Apple e la Commissione Europea sono arrivate allo scontro frontale sul Digital Markets Act, la legge pensata per rendere il settore digitale europeo più competitivo e aperto. Con una dichiarazione che abbiamo pubblicato ieri, l’azienda di Cupertino ha chiesto senza mezzi termini di abrogare il DMA e sostituirlo con uno “strumento legislativo più adatto allo scopo”.
Secondo Apple, le regole introdotte da Bruxelles non solo mettono a rischio la sicurezza e la privacy degli utenti, ma finiscono anche per rallentare lo sviluppo: funzioni come la Live Translation sugli AirPods, già disponibile negli Stati Uniti, in Europa restano bloccate da complessi processi di ingegnerizzazione aggiuntivi per garantire l’interoperabilità con dispositivi di terze parti.
La risposta europea non si è fatta attendere ed è stata durissima.
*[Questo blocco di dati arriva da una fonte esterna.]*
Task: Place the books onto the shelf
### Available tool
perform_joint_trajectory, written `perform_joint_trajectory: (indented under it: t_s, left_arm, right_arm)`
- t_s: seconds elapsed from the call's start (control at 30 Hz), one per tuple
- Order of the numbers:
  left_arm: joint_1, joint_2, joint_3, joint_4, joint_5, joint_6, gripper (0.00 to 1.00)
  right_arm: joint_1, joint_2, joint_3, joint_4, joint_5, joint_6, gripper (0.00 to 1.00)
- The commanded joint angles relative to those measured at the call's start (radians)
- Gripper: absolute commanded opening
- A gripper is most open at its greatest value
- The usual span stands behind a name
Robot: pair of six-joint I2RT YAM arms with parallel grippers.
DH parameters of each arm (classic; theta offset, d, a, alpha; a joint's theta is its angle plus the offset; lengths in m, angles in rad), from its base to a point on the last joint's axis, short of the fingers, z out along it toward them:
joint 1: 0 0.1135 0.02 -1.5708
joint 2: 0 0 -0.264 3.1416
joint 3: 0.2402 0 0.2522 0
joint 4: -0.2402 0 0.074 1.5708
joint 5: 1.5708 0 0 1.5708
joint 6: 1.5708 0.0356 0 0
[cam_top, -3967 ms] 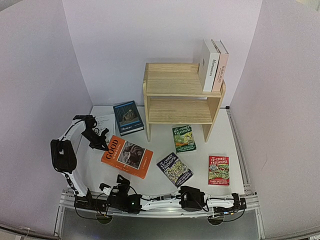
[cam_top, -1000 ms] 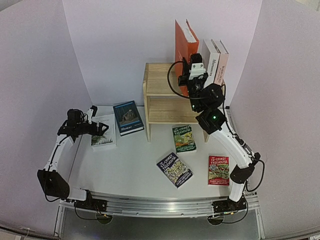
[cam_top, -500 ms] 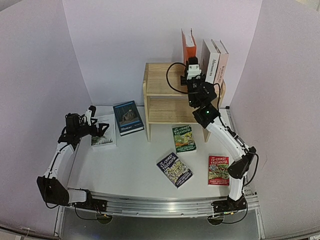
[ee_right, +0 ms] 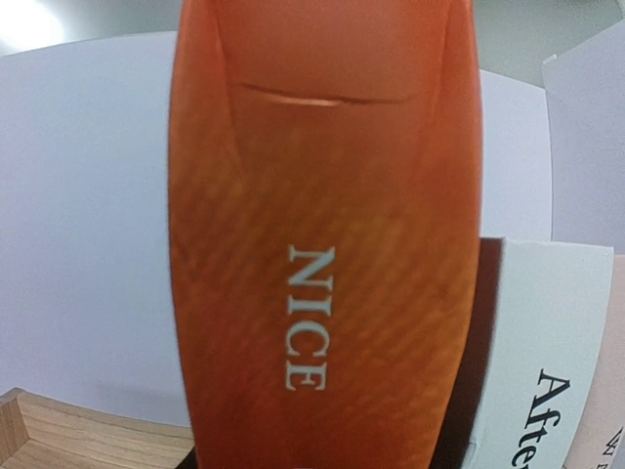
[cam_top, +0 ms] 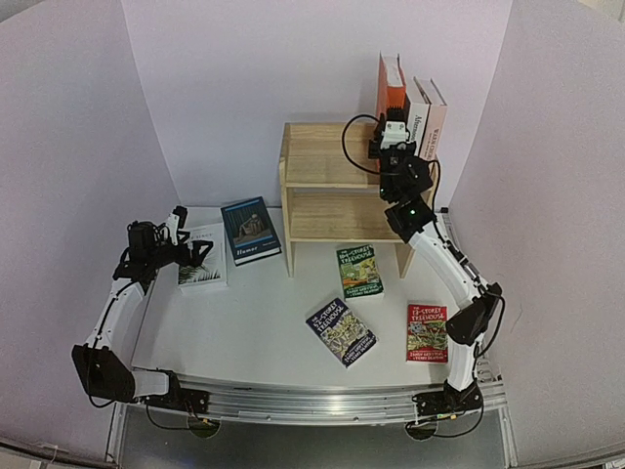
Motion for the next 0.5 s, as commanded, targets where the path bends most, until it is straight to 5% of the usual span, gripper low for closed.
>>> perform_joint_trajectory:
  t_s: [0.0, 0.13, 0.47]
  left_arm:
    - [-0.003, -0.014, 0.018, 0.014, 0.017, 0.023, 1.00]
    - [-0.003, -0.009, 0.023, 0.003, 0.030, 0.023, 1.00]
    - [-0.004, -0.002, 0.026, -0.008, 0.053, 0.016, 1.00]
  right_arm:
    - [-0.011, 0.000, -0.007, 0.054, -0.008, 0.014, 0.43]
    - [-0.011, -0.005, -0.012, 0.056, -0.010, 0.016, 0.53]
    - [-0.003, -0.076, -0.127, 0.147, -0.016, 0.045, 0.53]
Thomas Regnier, portavoce della Commissione per gli affari digitali, ha accusato Apple di contestare ogni singolo punto della normativa fin dal giorno della sua entrata in vigore e ha ribadito che Bruxelles non ha alcuna intenzione di cancellare la legge. Per l’Unione, il DMA è necessario per limitare lo strapotere dei grandi gruppi tecnologici e impedire che chi controlla piattaforme chiuse, come l’ecosistema Apple, ostacoli i concorrenti e limiti le scelte dei consumatori.
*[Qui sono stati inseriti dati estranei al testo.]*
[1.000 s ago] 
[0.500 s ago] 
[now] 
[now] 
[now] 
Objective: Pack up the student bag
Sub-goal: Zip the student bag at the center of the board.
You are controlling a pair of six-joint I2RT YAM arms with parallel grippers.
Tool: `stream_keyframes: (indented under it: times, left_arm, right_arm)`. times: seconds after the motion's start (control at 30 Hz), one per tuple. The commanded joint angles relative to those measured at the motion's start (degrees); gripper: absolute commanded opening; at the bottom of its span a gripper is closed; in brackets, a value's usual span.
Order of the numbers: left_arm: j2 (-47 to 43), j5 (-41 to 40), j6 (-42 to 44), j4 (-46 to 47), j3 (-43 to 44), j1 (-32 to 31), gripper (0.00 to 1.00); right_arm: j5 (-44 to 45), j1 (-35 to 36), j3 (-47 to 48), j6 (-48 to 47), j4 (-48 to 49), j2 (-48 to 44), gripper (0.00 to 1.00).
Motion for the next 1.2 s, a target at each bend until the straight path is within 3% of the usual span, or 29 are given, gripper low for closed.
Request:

La Commissione ha inoltre ricordato che il DMA non impone alcun abbassamento degli standard di privacy o di sicurezza, e che eventuali ritardi nell’implementazione delle funzioni non sono un’anomalia ma la normale conseguenza di un processo di adattamento alle nuove regole.

Lo scontro non riguarda solo Bruxelles e Cupertino ma si inserisce in un contesto politico più ampio. Con il ritorno di Donald Trump alla Casa Bianca, gli Stati Uniti hanno intensificato la pressione sull’Europa, minacciando dazi contro i Paesi che introducono leggi considerate discriminatorie verso le aziende americane.
Apple, dal canto suo, continua a ribadire che gli utenti europei rischiano di restare indietro rispetto al resto del mondo, mentre l’Unione è ferma sul punto che senza il DMA il mercato resterebbe ingiustamente squilibrato. Nel frattempo restano sul tavolo le sanzioni già comminate: 500 milioni di euro ad aprile, oltre ad altre indagini ancora in corso.
Una battaglia che appare solo all’inizio e che potrebbe ridefinire il rapporto tra Big Tech e regolatori europei.